**Exercise instructions**:
The data must be given again in full, with no line altered.

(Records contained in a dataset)
■ ■ ■ ■ ■

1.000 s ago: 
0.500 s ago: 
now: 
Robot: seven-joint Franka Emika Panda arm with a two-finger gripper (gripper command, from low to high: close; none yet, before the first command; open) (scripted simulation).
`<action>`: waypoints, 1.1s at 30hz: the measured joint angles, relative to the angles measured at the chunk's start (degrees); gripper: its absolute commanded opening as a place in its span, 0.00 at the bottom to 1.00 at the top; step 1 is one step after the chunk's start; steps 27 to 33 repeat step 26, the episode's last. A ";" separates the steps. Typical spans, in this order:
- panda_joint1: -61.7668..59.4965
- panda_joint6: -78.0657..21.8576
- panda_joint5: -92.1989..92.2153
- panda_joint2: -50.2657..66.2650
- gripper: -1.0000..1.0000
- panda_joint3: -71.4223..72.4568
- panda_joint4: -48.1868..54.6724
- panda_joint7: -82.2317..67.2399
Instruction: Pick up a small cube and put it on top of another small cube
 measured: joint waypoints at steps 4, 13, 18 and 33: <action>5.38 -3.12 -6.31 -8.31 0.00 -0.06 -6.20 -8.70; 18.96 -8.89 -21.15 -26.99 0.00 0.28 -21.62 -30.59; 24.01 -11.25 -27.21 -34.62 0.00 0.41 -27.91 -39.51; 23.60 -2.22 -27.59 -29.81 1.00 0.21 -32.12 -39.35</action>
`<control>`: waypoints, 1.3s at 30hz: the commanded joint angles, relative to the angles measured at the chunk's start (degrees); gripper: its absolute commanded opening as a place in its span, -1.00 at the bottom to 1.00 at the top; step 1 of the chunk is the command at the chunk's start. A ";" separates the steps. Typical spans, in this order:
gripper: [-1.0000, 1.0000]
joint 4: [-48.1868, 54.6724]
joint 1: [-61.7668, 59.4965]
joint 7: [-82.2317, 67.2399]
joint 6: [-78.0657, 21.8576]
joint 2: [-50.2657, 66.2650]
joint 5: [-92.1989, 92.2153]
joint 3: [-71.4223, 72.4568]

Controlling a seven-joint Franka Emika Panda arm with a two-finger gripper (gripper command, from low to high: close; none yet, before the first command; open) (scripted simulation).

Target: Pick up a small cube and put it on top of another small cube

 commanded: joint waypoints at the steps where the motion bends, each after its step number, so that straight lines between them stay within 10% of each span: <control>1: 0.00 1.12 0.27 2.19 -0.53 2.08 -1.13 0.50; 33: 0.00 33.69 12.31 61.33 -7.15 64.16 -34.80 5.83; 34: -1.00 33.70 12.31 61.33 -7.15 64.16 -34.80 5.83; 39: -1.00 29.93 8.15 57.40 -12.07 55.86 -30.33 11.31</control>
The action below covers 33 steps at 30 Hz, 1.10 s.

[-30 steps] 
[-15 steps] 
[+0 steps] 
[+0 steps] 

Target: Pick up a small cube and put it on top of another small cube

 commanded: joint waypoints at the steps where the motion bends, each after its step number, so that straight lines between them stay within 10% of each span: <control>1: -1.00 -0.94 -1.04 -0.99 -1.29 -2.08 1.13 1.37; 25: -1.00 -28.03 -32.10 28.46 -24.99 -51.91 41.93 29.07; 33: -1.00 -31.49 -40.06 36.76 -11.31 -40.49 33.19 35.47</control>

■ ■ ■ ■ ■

**Response for this exercise**:
1.000 s ago: 
0.500 s ago: 
now: 
Robot: seven-joint Franka Emika Panda arm with a two-finger gripper (gripper command, from low to high: close; none yet, before the first command; open) (scripted simulation).
`<action>`: waypoints, 1.1s at 30hz: the measured joint angles, relative to the angles measured at the chunk's start (degrees); gripper: its absolute commanded opening as a place in its span, 0.00 at the bottom to 1.00 at the top; step 1 is one step after the chunk's start; steps 27 to 33 repeat step 26, the episode's last. A ";" separates the steps. Typical spans, in this order:
- panda_joint1: -61.7668..59.4965
- panda_joint6: -78.0657..21.8576
- panda_joint5: -92.1989..92.2153
- panda_joint2: -50.2657..66.2650
- gripper: -1.0000..1.0000
- panda_joint3: -71.4223..72.4568
- panda_joint4: -48.1868..54.6724
- panda_joint7: -82.2317..67.2399
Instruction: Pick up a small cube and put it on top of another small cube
 measured: joint waypoints at steps 4, 13, 18 and 33: <action>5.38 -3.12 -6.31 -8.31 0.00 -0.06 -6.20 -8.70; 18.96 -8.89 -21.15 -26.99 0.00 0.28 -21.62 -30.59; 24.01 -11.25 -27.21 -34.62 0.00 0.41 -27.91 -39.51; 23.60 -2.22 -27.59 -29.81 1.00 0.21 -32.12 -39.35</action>
`<control>`: waypoints, 1.3s at 30hz: the commanded joint angles, relative to the angles measured at the chunk's start (degrees); gripper: its absolute commanded opening as a place in its span, -1.00 at the bottom to 1.00 at the top; step 1 of the chunk is the command at the chunk's start. A ";" separates the steps. Typical spans, in this order:
gripper: [-1.0000, 1.0000]
joint 4: [-48.1868, 54.6724]
joint 1: [-61.7668, 59.4965]
joint 7: [-82.2317, 67.2399]
joint 6: [-78.0657, 21.8576]
joint 2: [-50.2657, 66.2650]
joint 5: [-92.1989, 92.2153]
joint 3: [-71.4223, 72.4568]

Controlling a seven-joint Franka Emika Panda arm with a two-finger gripper (gripper command, from low to high: close; none yet, before the first command; open) (scripted simulation).

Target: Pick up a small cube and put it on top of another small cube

 commanded: joint waypoints at the steps where the motion bends, each after its step number, so that straight lines between them stay within 10% of each span: <control>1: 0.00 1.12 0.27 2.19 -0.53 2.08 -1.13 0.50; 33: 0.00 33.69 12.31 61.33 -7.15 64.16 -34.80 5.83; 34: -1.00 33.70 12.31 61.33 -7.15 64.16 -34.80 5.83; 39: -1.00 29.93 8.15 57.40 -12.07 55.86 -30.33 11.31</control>
The action below covers 33 steps at 30 Hz, 1.10 s.

[-30 steps] 
[-15 steps] 
[+0 steps] 
[+0 steps] 

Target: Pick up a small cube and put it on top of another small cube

 commanded: joint waypoints at the steps where the motion bends, each after its step number, so that straight lines between them stay within 10% of each span: <control>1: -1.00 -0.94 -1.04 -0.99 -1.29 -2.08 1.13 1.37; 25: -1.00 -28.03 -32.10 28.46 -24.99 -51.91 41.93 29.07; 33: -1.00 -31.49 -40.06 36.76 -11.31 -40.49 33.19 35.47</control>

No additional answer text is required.